Description of problem: Volume is not deleted after destroy cluster Version-Release number of selected component (if applicable): 4.10.0-0.nightly-2022-01-27-144113 How reproducible: Always Steps to Reproduce: 1.Install OCP on IBM platform. 2.Create pvc/pod with Retain or Delete Policy oc get pv NAME CAPACITY ACCESS MODES RECLAIM POLICY STATUS CLAIM STORAGECLASS REASON AGE pvc-a084a0fa-e705-4a3f-8ecf-caea1a485f59 10Gi RWO Delete Bound test3/myclaim5 ibmc-vpc-block-10iops-tier 15s pvc-a5c664c1-0eda-4507-93af-142d8cbf94db 11Gi RWO Retain Bound test1/myclaim5 sc-zone2 3h pvc-fb399c15-fa5c-45f4-a2bf-85641cdeb25d 10Gi RWO Retain Bound test2/myclaim5 sc-zone2 23m 3.Destroy Cluster Actual results: Volumes are not deleted from backend https://cloud.ibm.com/vpc-ext/storage/storageVolumes Expected results: Volumes should deleted. Master Log: Node Log (of failed PODs): PV Dump: PVC Dump: StorageClass Dump (if StorageClass used by PV/PVC): Additional info:
The driver should tag the volumes it creates in a way that `openshift destroy cluster` can find it and delete it. For example, on AWS we use tag "kubernetes.io/cluster/<cluster-id>: owned" to tag all volumes and installer deletes those. AWS CSI driver gets it as a cmdline parameter + our AWS EBS CSI driver operator provides the parameter.
This is not supported as of now, we do support this on managed cluster. Can we discuss on this as this require changes to support and for that we need to understand the `openshift destroy cluster` process.
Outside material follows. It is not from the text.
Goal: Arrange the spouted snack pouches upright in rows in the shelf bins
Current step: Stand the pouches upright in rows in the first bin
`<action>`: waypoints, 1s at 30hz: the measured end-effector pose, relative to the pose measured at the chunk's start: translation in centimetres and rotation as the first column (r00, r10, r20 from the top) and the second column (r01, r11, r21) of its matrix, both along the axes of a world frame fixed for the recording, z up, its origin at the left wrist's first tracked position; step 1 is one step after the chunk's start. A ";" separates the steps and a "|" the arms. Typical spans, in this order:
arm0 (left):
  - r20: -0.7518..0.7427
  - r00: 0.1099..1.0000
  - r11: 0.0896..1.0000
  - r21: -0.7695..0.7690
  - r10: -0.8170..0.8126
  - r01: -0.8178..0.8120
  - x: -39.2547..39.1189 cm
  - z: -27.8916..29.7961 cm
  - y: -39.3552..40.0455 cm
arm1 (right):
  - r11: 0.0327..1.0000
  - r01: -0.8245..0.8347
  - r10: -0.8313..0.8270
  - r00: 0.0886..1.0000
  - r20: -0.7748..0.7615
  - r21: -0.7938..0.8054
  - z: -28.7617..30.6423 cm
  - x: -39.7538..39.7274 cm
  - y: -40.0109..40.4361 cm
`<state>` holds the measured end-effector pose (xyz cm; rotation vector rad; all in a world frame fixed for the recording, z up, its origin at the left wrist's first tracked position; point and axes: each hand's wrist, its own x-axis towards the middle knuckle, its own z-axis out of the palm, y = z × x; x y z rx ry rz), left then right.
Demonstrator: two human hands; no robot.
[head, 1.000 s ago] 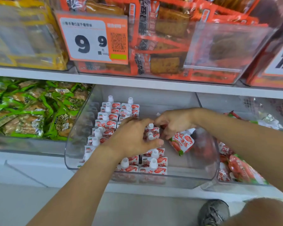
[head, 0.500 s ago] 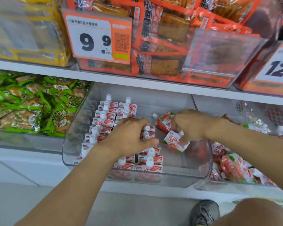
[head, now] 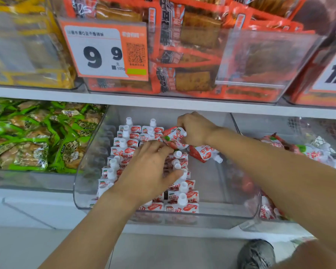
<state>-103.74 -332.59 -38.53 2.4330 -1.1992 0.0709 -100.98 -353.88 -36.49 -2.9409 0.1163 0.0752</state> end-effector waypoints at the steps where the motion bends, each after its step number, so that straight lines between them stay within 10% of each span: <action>1: 0.030 0.999 0.999 0.007 0.038 -0.038 0.1 -0.2 0.4 | 1.000 0.003 -0.003 0.999 -0.038 0.015 -0.2 0.2 -0.5; 17: -0.154 0.983 0.995 0.025 0.104 -0.101 0.3 -0.5 2.5 | 0.948 -0.031 0.148 0.924 -0.352 0.318 -0.4 -0.1 -0.2; 30: -0.171 0.980 0.995 0.020 0.098 -0.096 0.3 -0.1 2.4 | 0.997 -0.071 0.064 0.974 -0.218 -0.025 2.1 -2.8 -2.8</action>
We need to add the support in the installer and csi driver similar to https://github.com/openshift/installer/blob/master/pkg/destroy/gcp/disk.go so there will be three PR 1- one to add file `destroy/ibm/disk.go` 2- in https://github.com/kubernetes-sigs/ibm-vpc-block-csi-driver to read `--extra-labels` add the tag while creating volume from vpc 3- update the csi driver deployment file to get the tag detail i.e https://github.com/openshift/gcp-pd-csi-driver-operator/blob/223a251c3ba39d8af605258d14794b32a5cfafda/assets/controller.yaml#L51 This will take time, we will raise PR by end of next week. Can you please provide the env to test it.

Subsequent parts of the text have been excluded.